Extending C++ using LLVM
Introduction
LLVM is an open-source, modular compiler infrastructure, and Clang is its C++ front-end.
In this project, I use LLVM to build a custom Clang compiler that introduces a new C++ builtin -
counting the number of fields in a C++ struct / class / union.
This is a toy example that would help you walk through Clang’s most important internals -
Parser (AST generation), Semantic Analysis and finally Code Generation.
The new keyword
In this example, we introduce a new keyword - __builtin_struct_field_count(type or variable)
An example usage of this keyword is shown below -
#include <iostream>
class A {
int a;
int b;
double c;
};
int main() {
A x;
// Our new builtin, evaluated at compile time.
std::cerr << __builtin_struct_field_count(A) << std::endl; // prints 3
std::cerr << __builtin_struct_field_count(x) << std::endl; // prints 3
return 0;
}
Code changes
The code changes can be found under this commit -
https://github.com/llvm/llvm-project/commit/5df0838ba2e6b9fff4d1c702f663a337a4fa9d58
Let’s go through the changes step by step -
Step 1 : Defining the keyword
All the keywords are defined inside clang/include/clang/Basic/ folder.
You first need to figure out what kind of expression your keyword is. For simple expressions, you can directly add them under Builtins.td file by defining the Name, Prototype and any other property (as defined inside Builtins.def). Eg. clang/include/clang/Basic/Builtins.td (defines a simple keyword for add(int, int) function).

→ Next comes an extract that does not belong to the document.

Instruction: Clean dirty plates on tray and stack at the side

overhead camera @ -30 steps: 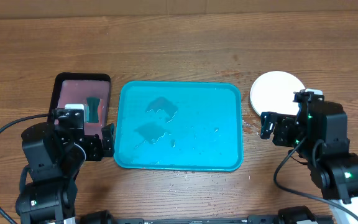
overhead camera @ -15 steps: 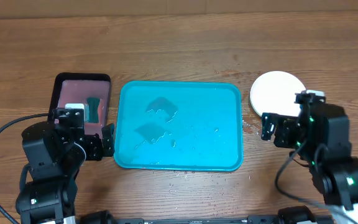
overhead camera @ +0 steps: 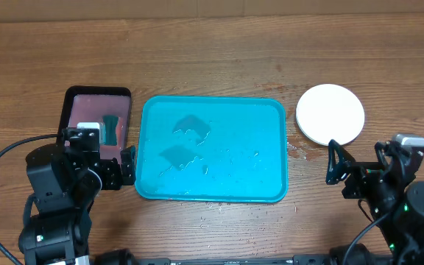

But __builtin_struct_field_count() does not fit any of the prototypes defined under Builtins.def. So after facing a couple of compilation errors, I decided to check the implementation for keywords that have similar prototype like sizeof() or alignof(). After some keyword searches, I figured that __builtin_struct_field_count() falls under “Unary Expression or Type Trait” (or UETT in short) expression.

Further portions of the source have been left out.